Pur essendo un firmatario dell’embargo sulle armi dell’ONU in Sud Africa, Israele continuò a fornire armi al regime dell’apartheid per un valore compreso tra i 400 e gli 800 milioni di dollari all’anno. Successivamente, sotto la pressione del Congresso degli Stati Uniti, da cui riceve (l’articolo è del 1986, ndr) ogni anno 2 miliardi di dollari di aiuti e crediti militari, il governo israeliano annunciò che non avrebbe effettuato nuovi investimenti in Sudafrica o firmato nuovi contratti per le armi. Tuttavia, poiché Israele onorerà i suoi attuali contratti, le cui date di scadenza non sono state annunciate, non credo che fermerà questo aspetto delle sue proficue relazioni con il Sudafrica. Israele ha anche circa 15.000 soldati ed esperti tecnici che aiutano il Sudafrica nella sua guerra contro i propri popoli e quelli vicini. Inoltre, nonostante la soppressione di Mordechai Vanunu (un israeliano di origine marocchina), ora è ben accertato che Israele e il Sudafrica abbiano sviluppato armi atomiche congiuntamente. Israele aiuta inoltre l’economia sudafricana ri-confezionando, finendo e assemblando parzialmente le merci sudafricane, che, se stampate con il marchio “Made in Israel”, godono dell’ingresso in franchigia nella CEE (precursore dell’UE) e negli Stati Uniti.

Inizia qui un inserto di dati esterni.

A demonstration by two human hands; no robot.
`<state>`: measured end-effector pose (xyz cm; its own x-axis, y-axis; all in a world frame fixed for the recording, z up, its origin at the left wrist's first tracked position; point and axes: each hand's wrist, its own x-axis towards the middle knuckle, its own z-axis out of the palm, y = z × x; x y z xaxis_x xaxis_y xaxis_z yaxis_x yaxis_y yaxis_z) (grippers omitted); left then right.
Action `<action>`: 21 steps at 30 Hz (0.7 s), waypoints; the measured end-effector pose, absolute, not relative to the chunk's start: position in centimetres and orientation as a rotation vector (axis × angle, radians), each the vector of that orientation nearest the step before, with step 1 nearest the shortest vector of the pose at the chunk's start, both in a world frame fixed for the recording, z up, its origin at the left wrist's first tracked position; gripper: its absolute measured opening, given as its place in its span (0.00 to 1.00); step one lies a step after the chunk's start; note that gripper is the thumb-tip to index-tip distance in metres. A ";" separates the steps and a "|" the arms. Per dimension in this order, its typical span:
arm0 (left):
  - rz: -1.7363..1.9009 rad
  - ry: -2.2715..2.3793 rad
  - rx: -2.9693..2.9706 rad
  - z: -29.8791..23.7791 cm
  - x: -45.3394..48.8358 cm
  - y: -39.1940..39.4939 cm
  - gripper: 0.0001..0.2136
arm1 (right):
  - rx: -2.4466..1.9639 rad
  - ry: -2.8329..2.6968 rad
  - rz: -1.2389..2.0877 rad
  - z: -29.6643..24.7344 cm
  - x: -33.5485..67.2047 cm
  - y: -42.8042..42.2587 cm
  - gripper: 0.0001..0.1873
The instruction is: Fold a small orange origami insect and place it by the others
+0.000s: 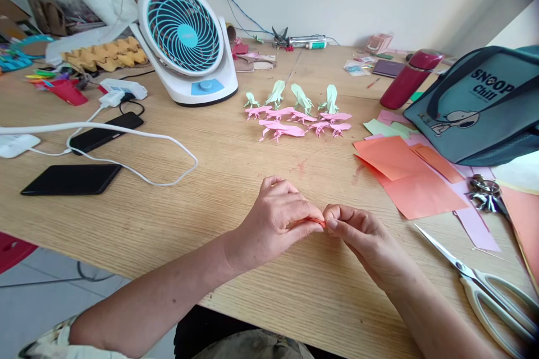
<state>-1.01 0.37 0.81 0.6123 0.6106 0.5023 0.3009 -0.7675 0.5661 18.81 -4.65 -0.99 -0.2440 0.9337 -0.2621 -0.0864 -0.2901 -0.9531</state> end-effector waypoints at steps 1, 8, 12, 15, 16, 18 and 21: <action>0.970 0.725 2.389 0.8 -1.0 0.4 0.01 | -1.189 -1.128 1.661 -1.0 18.8 -4.7 0.14; 0.952 0.724 2.318 0.8 -1.0 0.4 0.01 | -1.180 -1.093 1.663 -1.2 18.7 -4.6 0.14; 0.936 0.760 2.322 0.8 -0.9 0.2 0.03 | -1.199 -1.106 1.649 -1.0 18.6 -4.5 0.14; 0.956 0.780 2.356 0.8 -0.8 0.0 0.03 | -1.225 -1.125 1.625 -0.8 18.4 -4.4 0.16; 0.962 0.782 2.367 0.8 -0.8 0.0 0.04 | -1.238 -1.135 1.615 -0.8 18.4 -4.4 0.16; 0.961 0.784 2.383 0.8 -0.8 0.0 0.04 | -1.259 -1.154 1.600 -0.9 18.3 -4.4 0.17; 0.955 0.770 2.408 0.8 -0.8 0.0 0.06 | -1.231 -1.161 1.618 -1.0 18.3 -4.5 0.17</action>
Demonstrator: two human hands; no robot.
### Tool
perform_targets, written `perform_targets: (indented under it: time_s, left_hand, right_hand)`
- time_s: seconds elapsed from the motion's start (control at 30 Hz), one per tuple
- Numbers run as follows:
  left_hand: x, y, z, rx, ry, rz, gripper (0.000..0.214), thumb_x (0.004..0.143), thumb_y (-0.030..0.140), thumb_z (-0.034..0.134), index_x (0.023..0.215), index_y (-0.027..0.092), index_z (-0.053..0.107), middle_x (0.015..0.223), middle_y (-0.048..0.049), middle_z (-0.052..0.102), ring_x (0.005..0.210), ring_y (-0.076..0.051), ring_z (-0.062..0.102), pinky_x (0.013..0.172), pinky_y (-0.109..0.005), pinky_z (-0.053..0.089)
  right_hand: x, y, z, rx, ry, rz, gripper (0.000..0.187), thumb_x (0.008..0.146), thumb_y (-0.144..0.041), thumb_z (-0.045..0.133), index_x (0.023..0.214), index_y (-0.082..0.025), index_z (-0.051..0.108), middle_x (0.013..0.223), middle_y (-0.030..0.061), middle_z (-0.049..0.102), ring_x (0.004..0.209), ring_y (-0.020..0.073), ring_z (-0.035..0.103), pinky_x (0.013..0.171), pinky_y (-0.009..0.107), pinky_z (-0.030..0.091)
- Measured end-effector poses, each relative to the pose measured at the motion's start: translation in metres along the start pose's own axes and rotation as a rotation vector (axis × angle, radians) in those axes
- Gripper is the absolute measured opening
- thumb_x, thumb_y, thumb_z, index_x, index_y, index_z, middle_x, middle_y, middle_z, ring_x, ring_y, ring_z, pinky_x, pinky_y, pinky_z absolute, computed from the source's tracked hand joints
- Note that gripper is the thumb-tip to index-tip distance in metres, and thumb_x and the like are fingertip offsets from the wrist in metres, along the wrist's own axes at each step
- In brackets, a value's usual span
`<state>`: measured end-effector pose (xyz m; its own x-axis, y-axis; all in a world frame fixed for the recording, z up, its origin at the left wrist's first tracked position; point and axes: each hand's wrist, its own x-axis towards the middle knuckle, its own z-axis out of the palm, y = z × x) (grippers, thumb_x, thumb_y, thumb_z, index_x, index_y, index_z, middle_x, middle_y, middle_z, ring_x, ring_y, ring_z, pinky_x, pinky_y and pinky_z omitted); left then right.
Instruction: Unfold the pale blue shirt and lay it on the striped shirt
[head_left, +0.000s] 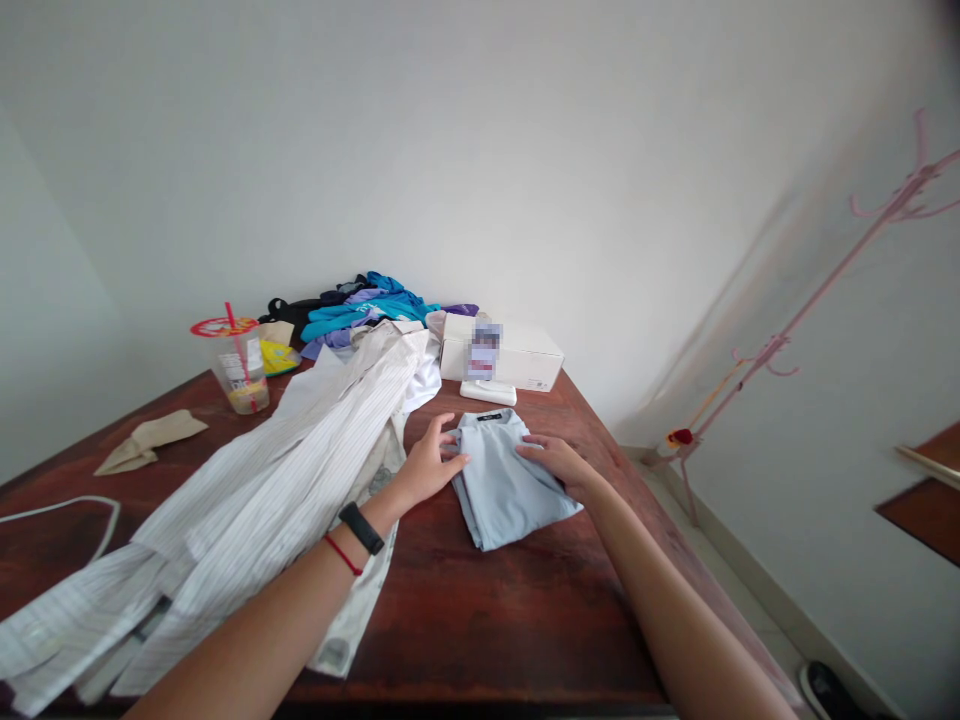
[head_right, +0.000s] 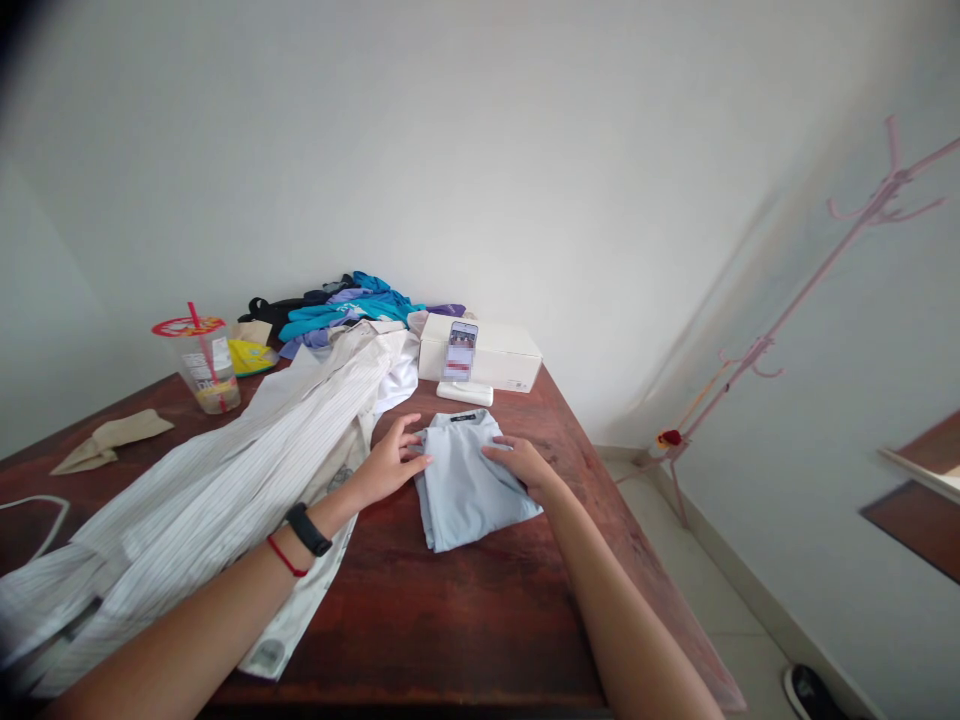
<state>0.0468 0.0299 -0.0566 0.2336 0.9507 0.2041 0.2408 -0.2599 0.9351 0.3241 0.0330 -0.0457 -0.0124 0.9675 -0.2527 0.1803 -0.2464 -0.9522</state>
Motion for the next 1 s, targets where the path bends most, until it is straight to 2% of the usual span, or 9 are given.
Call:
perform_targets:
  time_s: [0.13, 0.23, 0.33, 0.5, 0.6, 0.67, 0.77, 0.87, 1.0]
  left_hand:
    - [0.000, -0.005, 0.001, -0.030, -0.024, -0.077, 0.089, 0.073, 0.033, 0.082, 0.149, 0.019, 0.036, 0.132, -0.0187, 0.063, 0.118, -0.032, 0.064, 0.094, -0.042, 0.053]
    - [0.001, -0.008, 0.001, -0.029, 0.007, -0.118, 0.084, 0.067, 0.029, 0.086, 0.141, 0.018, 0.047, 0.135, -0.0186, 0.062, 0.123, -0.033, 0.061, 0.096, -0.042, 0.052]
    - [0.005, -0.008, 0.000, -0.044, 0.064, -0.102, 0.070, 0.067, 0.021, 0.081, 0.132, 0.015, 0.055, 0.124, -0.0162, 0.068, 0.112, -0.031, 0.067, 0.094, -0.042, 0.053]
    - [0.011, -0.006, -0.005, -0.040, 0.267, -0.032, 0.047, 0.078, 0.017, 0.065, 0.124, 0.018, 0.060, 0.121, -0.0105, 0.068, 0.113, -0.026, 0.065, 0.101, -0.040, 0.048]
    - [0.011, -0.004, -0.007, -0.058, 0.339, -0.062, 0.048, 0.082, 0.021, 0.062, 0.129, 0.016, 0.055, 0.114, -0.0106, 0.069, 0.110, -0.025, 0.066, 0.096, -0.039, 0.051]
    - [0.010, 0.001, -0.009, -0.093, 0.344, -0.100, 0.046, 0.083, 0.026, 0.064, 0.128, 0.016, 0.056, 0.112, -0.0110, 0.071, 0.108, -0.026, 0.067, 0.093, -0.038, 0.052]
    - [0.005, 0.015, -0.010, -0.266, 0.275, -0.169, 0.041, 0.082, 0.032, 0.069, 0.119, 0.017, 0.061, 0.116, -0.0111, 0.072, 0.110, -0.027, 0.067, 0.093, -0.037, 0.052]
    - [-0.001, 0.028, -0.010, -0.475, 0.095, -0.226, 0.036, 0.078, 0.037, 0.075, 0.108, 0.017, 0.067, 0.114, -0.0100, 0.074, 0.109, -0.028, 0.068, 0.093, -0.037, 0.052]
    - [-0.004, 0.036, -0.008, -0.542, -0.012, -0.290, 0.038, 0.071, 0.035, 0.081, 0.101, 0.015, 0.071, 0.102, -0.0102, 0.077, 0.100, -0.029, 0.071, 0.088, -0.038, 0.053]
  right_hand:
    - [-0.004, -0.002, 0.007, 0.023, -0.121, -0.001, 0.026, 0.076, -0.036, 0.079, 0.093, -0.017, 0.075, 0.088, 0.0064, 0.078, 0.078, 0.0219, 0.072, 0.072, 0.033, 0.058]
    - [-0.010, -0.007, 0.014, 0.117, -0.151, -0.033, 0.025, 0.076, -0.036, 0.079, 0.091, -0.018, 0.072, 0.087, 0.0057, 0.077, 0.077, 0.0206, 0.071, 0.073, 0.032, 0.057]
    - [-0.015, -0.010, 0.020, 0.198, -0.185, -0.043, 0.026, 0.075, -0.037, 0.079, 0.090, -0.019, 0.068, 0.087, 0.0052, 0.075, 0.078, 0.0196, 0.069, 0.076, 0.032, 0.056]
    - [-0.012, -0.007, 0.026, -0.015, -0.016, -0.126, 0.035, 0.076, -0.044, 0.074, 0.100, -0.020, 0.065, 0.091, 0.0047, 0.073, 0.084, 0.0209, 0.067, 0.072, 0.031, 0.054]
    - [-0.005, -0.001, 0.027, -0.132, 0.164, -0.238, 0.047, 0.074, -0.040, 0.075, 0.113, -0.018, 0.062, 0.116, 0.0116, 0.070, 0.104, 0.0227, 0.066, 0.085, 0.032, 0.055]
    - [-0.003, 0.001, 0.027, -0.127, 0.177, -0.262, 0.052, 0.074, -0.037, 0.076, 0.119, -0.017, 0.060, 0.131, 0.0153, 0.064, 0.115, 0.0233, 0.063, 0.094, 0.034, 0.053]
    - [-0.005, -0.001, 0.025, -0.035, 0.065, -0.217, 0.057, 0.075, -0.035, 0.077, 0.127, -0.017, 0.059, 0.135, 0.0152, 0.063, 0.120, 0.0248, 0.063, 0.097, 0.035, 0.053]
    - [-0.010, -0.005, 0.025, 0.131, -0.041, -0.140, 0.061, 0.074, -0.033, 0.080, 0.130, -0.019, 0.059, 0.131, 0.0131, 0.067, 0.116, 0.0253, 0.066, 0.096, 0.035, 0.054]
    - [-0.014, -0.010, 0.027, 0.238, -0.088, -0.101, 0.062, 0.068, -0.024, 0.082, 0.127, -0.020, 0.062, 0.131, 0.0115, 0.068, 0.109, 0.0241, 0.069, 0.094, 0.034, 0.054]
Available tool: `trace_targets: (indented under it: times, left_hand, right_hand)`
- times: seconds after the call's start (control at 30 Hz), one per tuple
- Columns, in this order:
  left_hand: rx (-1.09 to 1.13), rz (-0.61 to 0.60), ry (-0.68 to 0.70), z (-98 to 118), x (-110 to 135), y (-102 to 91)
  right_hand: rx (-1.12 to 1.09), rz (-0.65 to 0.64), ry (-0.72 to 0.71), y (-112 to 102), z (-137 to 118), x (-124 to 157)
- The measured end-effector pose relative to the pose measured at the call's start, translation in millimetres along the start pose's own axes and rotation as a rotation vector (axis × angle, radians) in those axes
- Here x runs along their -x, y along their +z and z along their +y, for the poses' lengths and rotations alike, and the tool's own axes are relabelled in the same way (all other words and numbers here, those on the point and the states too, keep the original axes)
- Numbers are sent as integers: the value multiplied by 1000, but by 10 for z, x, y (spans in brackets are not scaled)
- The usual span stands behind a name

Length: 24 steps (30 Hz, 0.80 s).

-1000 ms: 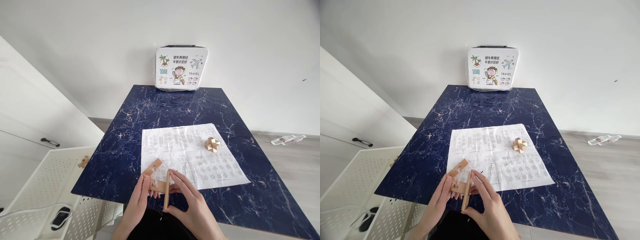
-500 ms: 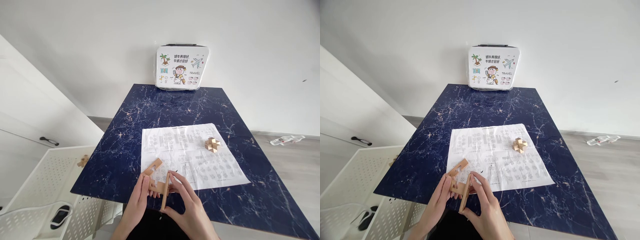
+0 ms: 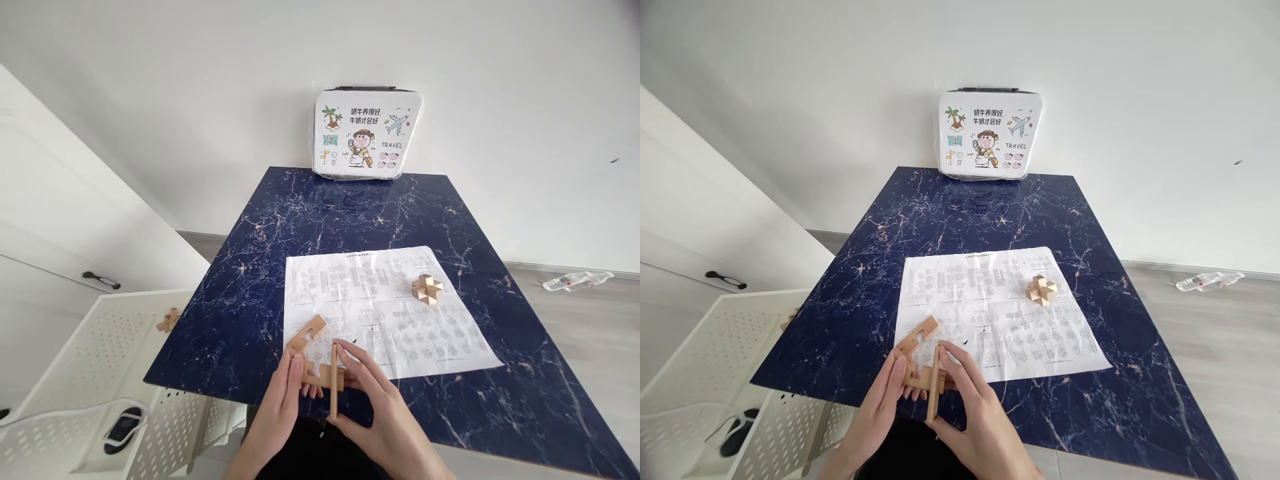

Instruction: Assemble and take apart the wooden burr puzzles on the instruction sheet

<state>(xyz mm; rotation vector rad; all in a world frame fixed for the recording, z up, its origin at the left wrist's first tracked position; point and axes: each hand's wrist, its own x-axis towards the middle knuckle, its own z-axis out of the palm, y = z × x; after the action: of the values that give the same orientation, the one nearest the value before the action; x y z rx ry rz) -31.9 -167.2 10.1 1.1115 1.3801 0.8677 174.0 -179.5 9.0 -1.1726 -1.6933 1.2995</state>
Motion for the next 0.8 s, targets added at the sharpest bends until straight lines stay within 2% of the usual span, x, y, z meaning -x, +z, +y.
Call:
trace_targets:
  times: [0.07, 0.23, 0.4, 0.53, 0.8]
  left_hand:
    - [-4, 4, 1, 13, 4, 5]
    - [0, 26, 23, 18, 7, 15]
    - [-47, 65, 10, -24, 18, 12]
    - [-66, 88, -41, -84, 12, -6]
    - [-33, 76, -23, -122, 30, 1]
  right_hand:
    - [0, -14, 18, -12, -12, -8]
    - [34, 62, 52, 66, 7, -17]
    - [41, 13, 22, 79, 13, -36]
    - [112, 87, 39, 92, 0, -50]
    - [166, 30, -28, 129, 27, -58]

Lo so, ora che ho iniziato non solo devo sforzarmi di leggere di più, ma devo parlare. Devo dire al governo israeliano, che pretende di parlare in nome di tutti gli ebrei, che non sta parlando nel mio nome. Non rimarrò in silenzio di fronte al tentato annientamento dei palestinesi; la vendita di armi a regimi repressivi in tutto il mondo; il tentativo di soffocare le critiche nei confronti di Israele nei media di tutto il mondo; o la torsione del coltello etichettato come “colpa” per ottenere concessioni economiche dai paesi occidentali. Naturalmente, la posizione geo-politica di Israele ha un maggiore impatto su questo, al momento. Non permetterò che la confusione dei termini “antisemita” e “anti-sionista” rimanga impunita.

Sto ancora cercando una risposta alla mia domanda: per cosa sono morti? Anche se ho qualche idea: sono morti perché erano ebrei, per quello che erano; come morirono gli armeni, o i tasmaniani, o i popoli nativi dell’Australia e delle Americhe e milioni di africani. Erano sulla strada di, oppure spremuti da, aspirazioni economiche, nazionaliste o colonialiste di un popolo più forte. Il genocidio è un genocidio, non importa chi lo pratica contro chi, o sotto quale pretesto.

Ti ho chiesto di sopportare insieme a me. Questi sentimenti e idee sono molto dolorosi, vedi. Non sono un’ebrea antisemita, né odio me stessa. Posso anche dire che sono orgogliosa di essere ebrea perché alcuni di noi hanno sempre lottato e ancora lottano per l’uguaglianza dei popoli e delle classi e aborriscono ogni forma di sfruttamento e oppressione.